”La felicidad agrupa, pero el dolor reune” A. Bougeard




Cuando se vive el dolor de la pérdida de un ser querido se pasa por una especie de muerte. Sufren una serie de sentimientos como intensa tristeza, ira, negación, introversión y culpa que perturban en gran manera sus emociones.

Son personas que necesitan el apoyo de familiares y amigos en estos difíciles momentos. Deben conocer que son naturales y normales todos estos desequilibrios interiores que les dominan.

Esta conmoción acaba desapareciendo sustituida por una profunda conciencia de la inmensidad de la pérdida y con el tiempo se resuelve en un estado de recuperación y equilibrio.

Puede ir repitiéndose la pauta una y otra vez durante un año o dos hasta que llega un día a su fin transformándose en aceptación.

No se debe de intentar acortar el periodo normal de este proceso. Mal favor hacemos si insistimos en que todo vuelva a la normalidad a los pocos meses del fallecimiento.

En el caso de muertes repentinas es importante que los familiares vean el cuerpo, en caso contrario puede dificultarse enormemente la aceptación posterior de los hechos.

Incluso sentarse al lado del fallecido y decirle lo que tengan que decirle, expresarle su amor y despedirse. Muchas veces se necesita decir palabras y expresar sentimientos que no fuimos capaces de manifestar en vida del ser querido.

En ocasiones tendremos que ayudar a la persona afectada y que manifiesta un tremendo sentimiento de ira, a descubrir el dolor que se esconde tras esa emoción pero sin tratar de reprimirla, dejándola manifestar.

Con frecuencia queda una intensa sensación de culpa y el familiar repasa una y otra vez los errores cometidos en su relación. Incluso se tortura pensando que si hubiera actuado de otra manera le podría haber evitado la muerte.

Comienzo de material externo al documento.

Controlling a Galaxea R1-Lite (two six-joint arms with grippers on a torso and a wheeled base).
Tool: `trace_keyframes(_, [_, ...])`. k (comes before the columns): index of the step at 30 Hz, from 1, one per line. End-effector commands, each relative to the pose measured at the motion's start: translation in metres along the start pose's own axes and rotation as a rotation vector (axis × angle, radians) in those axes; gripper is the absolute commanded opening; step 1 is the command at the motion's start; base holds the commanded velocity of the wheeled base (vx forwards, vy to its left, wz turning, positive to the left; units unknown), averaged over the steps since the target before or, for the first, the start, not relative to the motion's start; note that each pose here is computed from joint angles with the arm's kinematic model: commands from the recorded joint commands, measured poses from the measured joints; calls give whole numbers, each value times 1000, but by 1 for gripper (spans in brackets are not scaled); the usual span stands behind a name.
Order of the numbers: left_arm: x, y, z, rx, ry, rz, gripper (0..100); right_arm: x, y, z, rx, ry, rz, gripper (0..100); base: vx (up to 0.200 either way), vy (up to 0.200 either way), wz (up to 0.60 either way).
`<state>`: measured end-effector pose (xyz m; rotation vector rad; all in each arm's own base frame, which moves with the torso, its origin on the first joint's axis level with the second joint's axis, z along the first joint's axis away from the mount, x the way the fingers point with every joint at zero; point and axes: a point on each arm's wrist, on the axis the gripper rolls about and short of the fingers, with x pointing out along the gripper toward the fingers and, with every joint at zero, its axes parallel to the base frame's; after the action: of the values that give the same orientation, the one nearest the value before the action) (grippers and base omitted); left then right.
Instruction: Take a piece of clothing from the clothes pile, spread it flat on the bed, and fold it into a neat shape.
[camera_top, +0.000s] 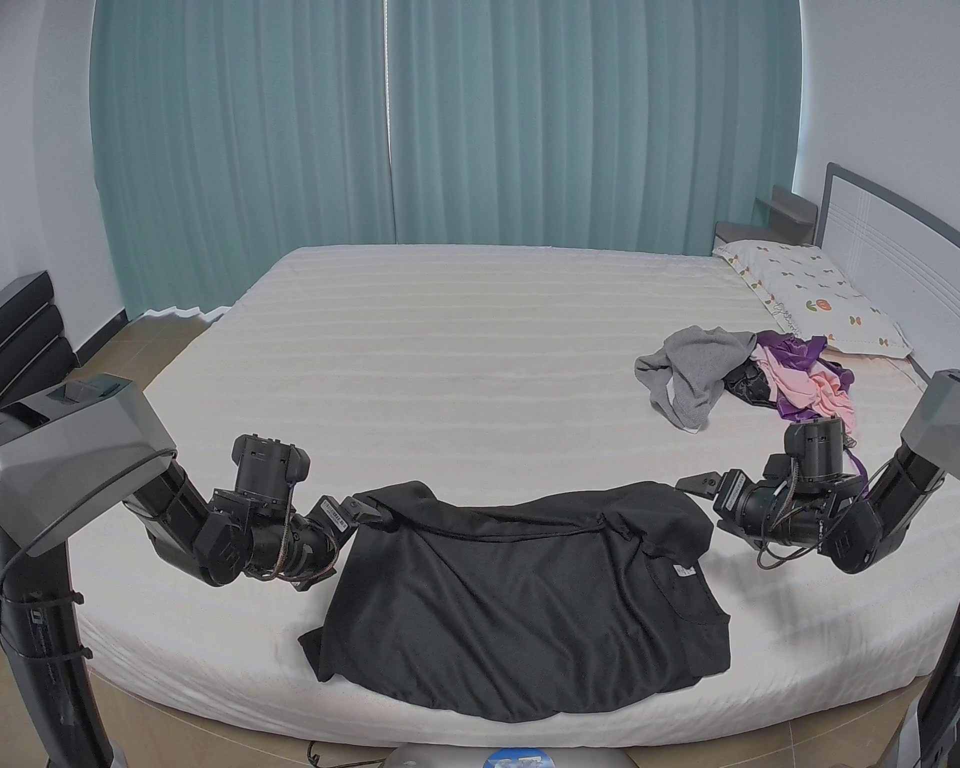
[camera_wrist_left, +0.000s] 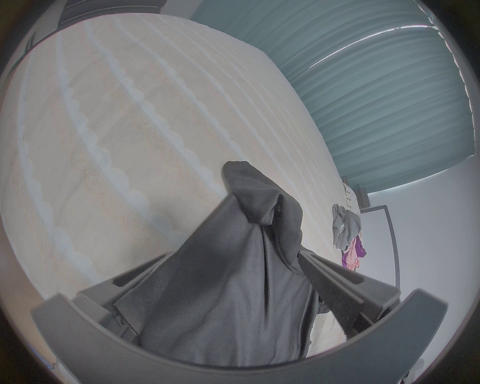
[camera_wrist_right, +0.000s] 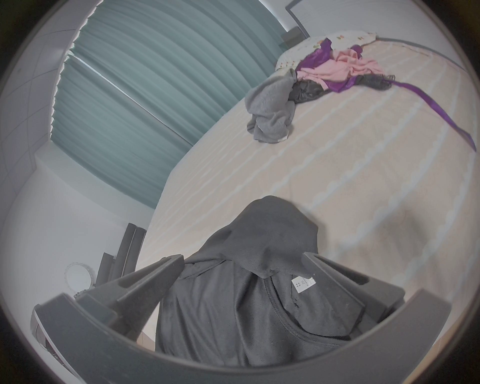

Nuevamente podemos ayudar a que estos sentimientos se manifiesten, por irracionales y absurdos que parezcan. Poco a poco la culpa irá disminuyendo y el sobreviviente llegará a perdonarse.


Duelos patológicos:

En ocasiones las alteraciones referidas duran mas de lo normal o aparecen otro tipo de características que nos obligan a solicitar la intervención de ayuda especializada.

- Duelo delirante: para el sobreviviente el difunto sigue estando vivo. Suele traducir la propia angustia ante la muerte.

- Duelo melancólico: la depresión es más intensa o dura mas de la habitual.

- Duelo maníaco: el dolor se considera inútil. Afirma que la muerte no tiene ninguna importancia.

- Duelo obsesivo: se hace muy intenso el sentimiento de culpa.

- Duelo histérico: se identifica con el difunto, incluso trata de parecerse a él.